Exercise requirements: Whenever the word "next" appears in a line of the data below, copy that line.

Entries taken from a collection
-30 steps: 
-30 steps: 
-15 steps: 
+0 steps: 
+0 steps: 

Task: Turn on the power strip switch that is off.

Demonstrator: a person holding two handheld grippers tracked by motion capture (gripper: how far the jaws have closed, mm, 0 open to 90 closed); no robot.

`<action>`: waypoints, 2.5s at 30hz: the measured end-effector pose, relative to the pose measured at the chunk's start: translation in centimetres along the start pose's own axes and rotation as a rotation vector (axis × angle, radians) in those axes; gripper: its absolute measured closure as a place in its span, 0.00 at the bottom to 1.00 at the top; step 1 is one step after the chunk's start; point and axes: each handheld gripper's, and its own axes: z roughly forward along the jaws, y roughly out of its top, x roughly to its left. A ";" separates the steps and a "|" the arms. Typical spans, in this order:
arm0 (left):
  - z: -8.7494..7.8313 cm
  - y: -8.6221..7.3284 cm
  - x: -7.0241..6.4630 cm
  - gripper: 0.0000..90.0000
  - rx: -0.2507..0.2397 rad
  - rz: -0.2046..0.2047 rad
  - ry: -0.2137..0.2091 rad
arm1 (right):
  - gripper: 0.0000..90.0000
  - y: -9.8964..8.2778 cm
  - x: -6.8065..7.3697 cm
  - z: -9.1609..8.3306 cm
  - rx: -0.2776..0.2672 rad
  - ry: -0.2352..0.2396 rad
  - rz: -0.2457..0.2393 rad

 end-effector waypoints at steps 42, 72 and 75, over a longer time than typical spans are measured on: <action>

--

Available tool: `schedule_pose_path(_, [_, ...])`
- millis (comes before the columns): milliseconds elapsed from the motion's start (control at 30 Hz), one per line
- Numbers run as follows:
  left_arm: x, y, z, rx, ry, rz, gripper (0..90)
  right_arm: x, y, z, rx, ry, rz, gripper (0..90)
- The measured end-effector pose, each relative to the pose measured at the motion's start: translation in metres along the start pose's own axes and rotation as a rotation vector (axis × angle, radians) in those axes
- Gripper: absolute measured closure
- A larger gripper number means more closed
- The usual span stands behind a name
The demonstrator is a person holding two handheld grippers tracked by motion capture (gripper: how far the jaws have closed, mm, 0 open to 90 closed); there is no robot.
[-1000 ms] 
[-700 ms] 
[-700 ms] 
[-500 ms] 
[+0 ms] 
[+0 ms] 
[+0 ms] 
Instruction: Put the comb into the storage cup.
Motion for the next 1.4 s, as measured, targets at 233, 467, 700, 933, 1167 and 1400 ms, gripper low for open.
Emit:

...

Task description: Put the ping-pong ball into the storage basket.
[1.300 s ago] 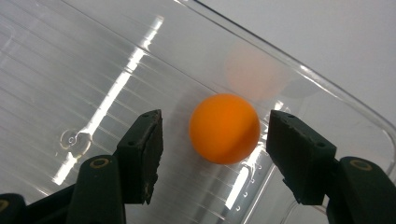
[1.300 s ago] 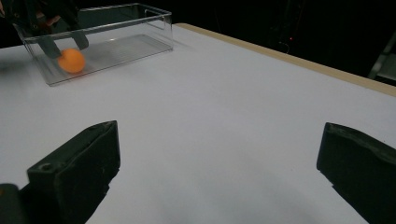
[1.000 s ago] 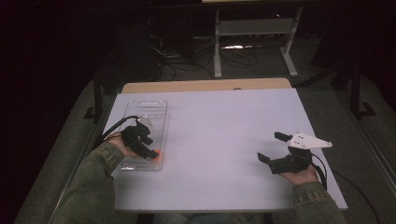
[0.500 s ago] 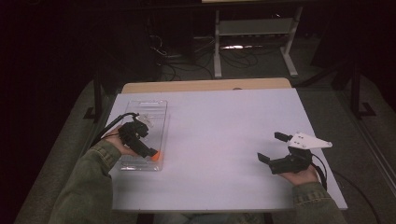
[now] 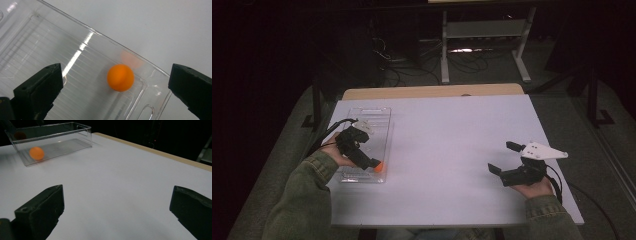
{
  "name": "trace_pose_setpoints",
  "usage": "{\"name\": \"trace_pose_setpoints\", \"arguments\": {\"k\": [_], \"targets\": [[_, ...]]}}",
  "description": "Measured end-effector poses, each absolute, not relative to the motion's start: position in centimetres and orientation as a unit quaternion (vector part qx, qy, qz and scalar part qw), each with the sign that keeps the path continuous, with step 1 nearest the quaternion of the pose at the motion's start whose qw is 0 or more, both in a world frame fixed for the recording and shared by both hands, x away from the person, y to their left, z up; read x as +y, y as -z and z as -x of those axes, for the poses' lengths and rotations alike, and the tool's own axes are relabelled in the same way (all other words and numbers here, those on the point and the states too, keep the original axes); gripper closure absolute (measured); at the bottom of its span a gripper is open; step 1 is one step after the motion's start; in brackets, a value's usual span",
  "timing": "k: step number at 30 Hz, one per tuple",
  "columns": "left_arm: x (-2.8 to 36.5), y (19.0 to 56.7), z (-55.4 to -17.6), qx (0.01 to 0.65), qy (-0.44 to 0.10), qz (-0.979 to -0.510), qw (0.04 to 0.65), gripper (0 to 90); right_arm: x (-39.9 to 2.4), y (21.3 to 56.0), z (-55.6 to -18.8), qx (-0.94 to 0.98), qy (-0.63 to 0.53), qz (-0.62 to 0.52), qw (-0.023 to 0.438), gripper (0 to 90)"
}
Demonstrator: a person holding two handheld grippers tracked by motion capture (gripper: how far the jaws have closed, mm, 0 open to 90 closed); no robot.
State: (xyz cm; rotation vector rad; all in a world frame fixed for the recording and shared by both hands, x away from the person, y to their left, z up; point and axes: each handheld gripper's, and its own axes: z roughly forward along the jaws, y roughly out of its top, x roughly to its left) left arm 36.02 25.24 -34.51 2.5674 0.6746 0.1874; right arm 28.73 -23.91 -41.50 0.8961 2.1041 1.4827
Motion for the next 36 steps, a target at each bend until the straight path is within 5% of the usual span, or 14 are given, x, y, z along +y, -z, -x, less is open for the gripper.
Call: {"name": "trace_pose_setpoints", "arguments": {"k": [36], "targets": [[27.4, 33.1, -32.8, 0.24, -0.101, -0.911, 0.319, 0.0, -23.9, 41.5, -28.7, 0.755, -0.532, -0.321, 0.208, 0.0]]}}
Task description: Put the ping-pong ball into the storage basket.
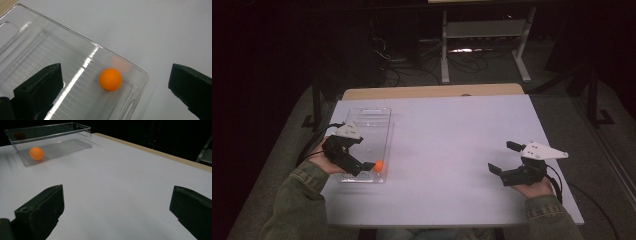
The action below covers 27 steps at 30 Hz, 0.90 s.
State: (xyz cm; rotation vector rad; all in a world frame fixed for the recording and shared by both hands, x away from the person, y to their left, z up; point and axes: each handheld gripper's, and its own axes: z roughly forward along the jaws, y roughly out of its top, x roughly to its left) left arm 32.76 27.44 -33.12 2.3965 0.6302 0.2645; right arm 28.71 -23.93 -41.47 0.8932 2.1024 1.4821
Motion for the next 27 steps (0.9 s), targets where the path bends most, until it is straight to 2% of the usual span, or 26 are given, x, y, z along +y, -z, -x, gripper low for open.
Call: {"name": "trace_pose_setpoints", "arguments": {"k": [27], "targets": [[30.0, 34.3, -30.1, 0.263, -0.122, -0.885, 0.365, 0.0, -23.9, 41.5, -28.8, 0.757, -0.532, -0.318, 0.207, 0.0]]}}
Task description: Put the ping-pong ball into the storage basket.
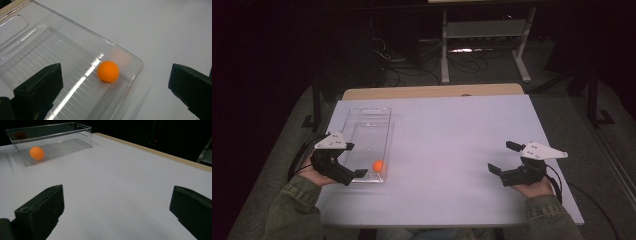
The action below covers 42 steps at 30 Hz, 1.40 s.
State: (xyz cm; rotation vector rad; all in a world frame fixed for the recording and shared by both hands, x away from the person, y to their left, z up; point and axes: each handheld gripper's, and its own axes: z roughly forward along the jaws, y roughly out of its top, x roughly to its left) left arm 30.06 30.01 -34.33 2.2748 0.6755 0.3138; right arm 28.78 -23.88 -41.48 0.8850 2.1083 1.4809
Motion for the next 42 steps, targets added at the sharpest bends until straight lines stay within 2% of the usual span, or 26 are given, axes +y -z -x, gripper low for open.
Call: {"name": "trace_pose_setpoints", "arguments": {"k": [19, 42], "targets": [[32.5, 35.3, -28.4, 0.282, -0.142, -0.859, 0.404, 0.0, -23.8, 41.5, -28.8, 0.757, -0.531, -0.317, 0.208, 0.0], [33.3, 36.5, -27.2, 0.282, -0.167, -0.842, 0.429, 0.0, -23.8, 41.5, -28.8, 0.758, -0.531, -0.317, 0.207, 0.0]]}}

Your solution:
Motion for the next 1.4 s, as measured, targets at 233, 467, 700, 933, 1167 and 1400 ms, gripper low for open.
Motion for the next 36 steps, a target at each bend until the straight path is within 5% of the usual span, or 14 are given, x, y, z along +y, -z, -x, less is open for the gripper.
Motion for the next 27 steps (0.9 s), targets where the path bends most, until it is straight to 2% of the usual span, or 26 are given, x, y, z along +y, -z, -x, gripper low for open.
Motion for the next 42 steps, targets added at the sharpest bends until straight lines stay within 2% of the usual span, or 26 are given, axes +y -z -x, gripper low for open.

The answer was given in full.